Com a crise aguda que se vive no Global Media Group e no momento em que se está a realizar Congresso de Jornalistas, esta crónica de Pedro Tadeu, publicada no Diário de Notícias, parece interessante e oportuna.
"A imprensa privada portuguesa, por falta de capital, não consegue, neste momento, garantir uma cobertura noticiosa permanente, nobre e diversificada de todo o país, não trabalha para a coesão do território. Limita-se, quando o faz, a acompanhar matérias de crimes, acidentes, tragédias e alguns fait-divers.
A imprensa privada portuguesa, por falta de capital, não consegue noticiar consistentemente a atividade de vários parceiros sociais: das universidades, dos sindicatos, das associações patronais, das instituições de solidariedade social, das igrejas, dos movimentos ecologistas, antirracistas, de proteção dos direitos dos deficientes, das coletividades de cultura e recreio, das associações desportivas e das modalidades desportivas que estão fora do futebol, de muitas outras áreas de atividade que mobilizam inúmeros portugueses e são ignoradas na esmagadora maioria dos jornais e nos respetivos sites.
A imprensa privada portuguesa, por falta de capital, quase só notícia a atividade e o conflito político autárquicos quando o Ministério Público faz o favor de anunciar a abertura de um inquérito judicial a um presidente de Câmara.
O Portugal da imprensa privada acompanha bem a atividade palaciana do grande poder político-económico e dos seus satélites, das maiores instituições públicas e privadas, das vedetas e dos VIP, do que está em voga nas elites, mas não noticia o Portugal dos portugueses comuns.
A imprensa privada portuguesa, por falta de capital, não consegue acompanhar o ritmo da atividade, por todo o país, protagonizada por milhares de artistas e intelectuais, em milhares de produções de espetáculos, de exposições, de eventos, de lançamentos de livros, de edições musicais, de conferências, omitindo múltiplas tendências culturais e cívicas da sociedade. Mas acompanha bem fenómenos mediáticos transnacionais, nomeadamente de origem anglo-saxónica.
A imprensa privada portuguesa não consegue garantir, de forma crónica, apesar do esforço das suas redações e de algumas iniciativas editoriais inovadoras, uma participação própria nas redes sociais que seja um mecanismo eficaz contra a proliferação do boato, das campanhas de ódio e da desinformação.
A imprensa privada portuguesa, quase toda, por falta de capital, não cobre com qualidade, persistência e profundidade o noticiário de um grande número de países de língua portuguesa, nem das comunidades portuguesas radicadas no estrangeiro.
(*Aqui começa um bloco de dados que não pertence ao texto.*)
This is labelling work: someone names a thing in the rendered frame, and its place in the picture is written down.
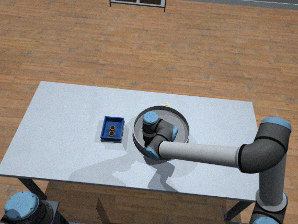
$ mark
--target cabinet
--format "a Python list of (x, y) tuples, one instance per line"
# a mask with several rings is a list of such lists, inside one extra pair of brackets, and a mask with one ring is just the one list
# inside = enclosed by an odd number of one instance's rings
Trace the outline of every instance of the cabinet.
[(110, 0), (110, 7), (112, 3), (158, 7), (166, 11), (166, 0)]

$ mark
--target brown floor
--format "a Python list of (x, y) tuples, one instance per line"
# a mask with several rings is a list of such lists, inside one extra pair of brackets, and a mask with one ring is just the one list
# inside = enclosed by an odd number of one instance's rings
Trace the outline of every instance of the brown floor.
[[(167, 1), (160, 8), (108, 0), (0, 0), (0, 156), (40, 81), (253, 102), (257, 124), (292, 125), (284, 223), (298, 223), (298, 11)], [(224, 223), (235, 201), (36, 181), (68, 221)], [(0, 215), (26, 191), (0, 177)], [(253, 205), (234, 221), (249, 222)]]

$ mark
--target robotic arm
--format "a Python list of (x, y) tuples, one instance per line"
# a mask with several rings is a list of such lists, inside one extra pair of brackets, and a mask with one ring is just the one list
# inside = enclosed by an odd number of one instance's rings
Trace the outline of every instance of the robotic arm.
[(154, 160), (180, 159), (238, 168), (243, 173), (259, 173), (260, 189), (250, 224), (266, 217), (268, 224), (282, 224), (288, 198), (283, 192), (286, 152), (291, 125), (284, 119), (264, 119), (255, 140), (240, 147), (223, 147), (173, 142), (178, 128), (150, 111), (143, 117), (143, 134), (152, 141), (146, 155)]

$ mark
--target tabletop
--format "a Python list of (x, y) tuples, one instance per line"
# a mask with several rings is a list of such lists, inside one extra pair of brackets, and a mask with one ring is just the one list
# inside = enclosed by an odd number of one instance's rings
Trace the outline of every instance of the tabletop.
[[(168, 105), (189, 125), (189, 143), (252, 143), (252, 102), (40, 82), (0, 164), (0, 175), (255, 201), (258, 174), (182, 160), (153, 161), (132, 139), (138, 114)], [(100, 141), (105, 116), (123, 117), (121, 143)]]

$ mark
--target blue tray
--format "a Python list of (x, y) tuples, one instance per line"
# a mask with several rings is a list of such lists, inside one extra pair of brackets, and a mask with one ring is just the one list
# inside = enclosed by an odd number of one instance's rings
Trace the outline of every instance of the blue tray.
[[(115, 137), (110, 137), (110, 126), (115, 126)], [(101, 141), (121, 142), (123, 135), (124, 118), (123, 117), (107, 117), (105, 116), (102, 126), (100, 139)]]

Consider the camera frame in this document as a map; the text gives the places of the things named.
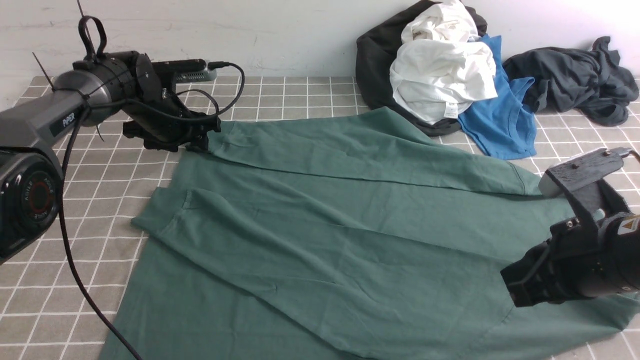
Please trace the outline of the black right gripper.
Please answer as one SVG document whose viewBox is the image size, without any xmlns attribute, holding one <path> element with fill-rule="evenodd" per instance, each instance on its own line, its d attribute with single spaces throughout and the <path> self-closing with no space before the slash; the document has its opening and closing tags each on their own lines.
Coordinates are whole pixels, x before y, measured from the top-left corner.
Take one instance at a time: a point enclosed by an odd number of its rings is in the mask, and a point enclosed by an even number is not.
<svg viewBox="0 0 640 360">
<path fill-rule="evenodd" d="M 565 219 L 550 227 L 551 237 L 501 269 L 503 283 L 517 308 L 608 296 L 599 240 L 605 221 L 585 227 Z"/>
</svg>

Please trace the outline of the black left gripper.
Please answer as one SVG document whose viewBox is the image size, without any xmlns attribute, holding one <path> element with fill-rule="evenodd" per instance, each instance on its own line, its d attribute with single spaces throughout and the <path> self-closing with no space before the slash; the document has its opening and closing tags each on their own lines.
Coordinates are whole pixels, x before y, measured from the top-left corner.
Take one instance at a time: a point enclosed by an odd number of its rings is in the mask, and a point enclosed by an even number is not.
<svg viewBox="0 0 640 360">
<path fill-rule="evenodd" d="M 217 115 L 190 110 L 179 98 L 176 82 L 161 80 L 147 54 L 135 53 L 130 61 L 135 76 L 135 97 L 122 110 L 130 121 L 122 126 L 123 136 L 142 139 L 146 150 L 208 153 L 209 132 L 221 131 Z"/>
</svg>

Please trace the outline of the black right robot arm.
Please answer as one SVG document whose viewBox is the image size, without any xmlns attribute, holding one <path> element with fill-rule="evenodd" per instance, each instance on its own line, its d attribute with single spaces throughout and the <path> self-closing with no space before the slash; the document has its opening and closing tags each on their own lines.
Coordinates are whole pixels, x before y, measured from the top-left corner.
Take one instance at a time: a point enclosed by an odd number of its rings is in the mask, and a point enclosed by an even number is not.
<svg viewBox="0 0 640 360">
<path fill-rule="evenodd" d="M 577 218 L 500 271 L 517 308 L 639 291 L 639 216 L 619 213 L 584 228 Z"/>
</svg>

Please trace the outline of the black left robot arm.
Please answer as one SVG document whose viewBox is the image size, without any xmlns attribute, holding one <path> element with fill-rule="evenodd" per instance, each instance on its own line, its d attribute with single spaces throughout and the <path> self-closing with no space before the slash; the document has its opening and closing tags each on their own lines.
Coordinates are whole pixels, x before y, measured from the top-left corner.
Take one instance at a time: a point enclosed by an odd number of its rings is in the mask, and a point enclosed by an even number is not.
<svg viewBox="0 0 640 360">
<path fill-rule="evenodd" d="M 78 125 L 94 127 L 119 112 L 123 136 L 146 150 L 205 147 L 219 116 L 188 109 L 176 85 L 214 80 L 217 63 L 153 62 L 137 51 L 97 52 L 76 61 L 45 95 L 1 112 L 1 230 L 4 263 L 41 237 L 57 218 L 64 174 L 53 146 Z"/>
</svg>
A imprensa privada portuguesa não tem um papel central na defesa e na promoção da nossa língua.
A imprensa privada portuguesa não cobre diária e sistematicamente o noticiário interno de cada um dos países da União Europeia. Reproduz sem contraditório as decisões das cúpulas institucionais da União Europeia, nem fiscaliza o seu imenso poder. Acaba por dar mais noticiário norte-americano do que de países europeus.
A imprensa privada, quase toda, não consegue libertar-se da dependência da banca, do setor financeiro, dos anunciantes das grandes empresas, o que limita a sua independência editorial.
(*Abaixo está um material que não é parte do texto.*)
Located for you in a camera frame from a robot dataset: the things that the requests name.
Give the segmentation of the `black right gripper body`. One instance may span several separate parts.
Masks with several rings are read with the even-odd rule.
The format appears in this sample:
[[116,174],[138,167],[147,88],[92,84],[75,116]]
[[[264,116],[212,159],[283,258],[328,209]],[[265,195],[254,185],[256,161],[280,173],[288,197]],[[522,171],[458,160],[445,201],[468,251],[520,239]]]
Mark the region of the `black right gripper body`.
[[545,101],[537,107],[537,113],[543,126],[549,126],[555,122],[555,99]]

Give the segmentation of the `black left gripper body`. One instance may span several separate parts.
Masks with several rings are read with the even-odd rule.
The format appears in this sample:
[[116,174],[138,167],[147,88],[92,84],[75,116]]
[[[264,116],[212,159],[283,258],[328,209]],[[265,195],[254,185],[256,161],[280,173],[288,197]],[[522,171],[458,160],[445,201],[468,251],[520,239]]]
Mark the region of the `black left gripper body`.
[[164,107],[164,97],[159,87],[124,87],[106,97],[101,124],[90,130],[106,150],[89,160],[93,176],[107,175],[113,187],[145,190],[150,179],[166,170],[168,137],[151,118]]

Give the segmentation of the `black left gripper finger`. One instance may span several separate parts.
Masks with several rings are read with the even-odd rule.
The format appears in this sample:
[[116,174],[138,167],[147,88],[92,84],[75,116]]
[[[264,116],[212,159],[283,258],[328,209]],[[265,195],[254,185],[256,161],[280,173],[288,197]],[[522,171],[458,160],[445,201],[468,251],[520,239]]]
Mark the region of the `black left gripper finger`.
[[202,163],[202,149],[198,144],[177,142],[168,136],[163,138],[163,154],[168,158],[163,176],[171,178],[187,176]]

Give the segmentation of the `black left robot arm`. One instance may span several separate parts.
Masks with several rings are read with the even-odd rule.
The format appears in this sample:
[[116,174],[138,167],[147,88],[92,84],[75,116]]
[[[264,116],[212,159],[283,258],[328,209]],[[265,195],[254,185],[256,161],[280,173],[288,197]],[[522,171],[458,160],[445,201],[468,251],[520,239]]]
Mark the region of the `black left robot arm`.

A imprensa privada portuguesa, por falta de capital, não consegue, há já muitos anos, garantir postos de trabalho e contratos equilibrados entre as várias profissões e as várias funções envolvidas no jornalismo, com muitos contratos a prazo, muitos salários degradados, alguns exageradamente inflacionados, múltiplos despedimentos coletivos e muitos outros seletivos. E, agora, já nem consegue pagar ordenados a tempo e horas...
Se, por milagre, a imprensa privada portuguesa, toda ela, arranjasse depressa o capital que lhe falta, garantiria o seu futuro, mas a viabilidade económica desses projetos implicará sempre recusar fazer muitas das missões informativas que, por imperativo financeiro, foram abandonadas há já vários anos...
Neste momento, a propósito da crise no Global Media Group e da realização do Congresso dos Jornalistas, que começa amanhã, volta a discutir-se a possibilidade de haver jornais de serviço público ou de propriedade do Estado. Mas o debate está envenenado por se focar nas mesmas questões que se discutiam em 1991, quando o DN, onde escrevo, voltou a ser privado.
A realidade é completamente diferente, as necessidades da sociedade atual são outras e, simplesmente, a imprensa privada não consegue, nem nunca conseguirá, cumprir plenamente a missão que antigamente se esperava dela. Tem outro papel, fulcral, importante e necessário, mas deixa uma lacuna no país. É por isso que a ideia de um jornal de serviço público, que faça o que privado não pode fazer, deveria ser discutida sem preconceitos anacrónicos."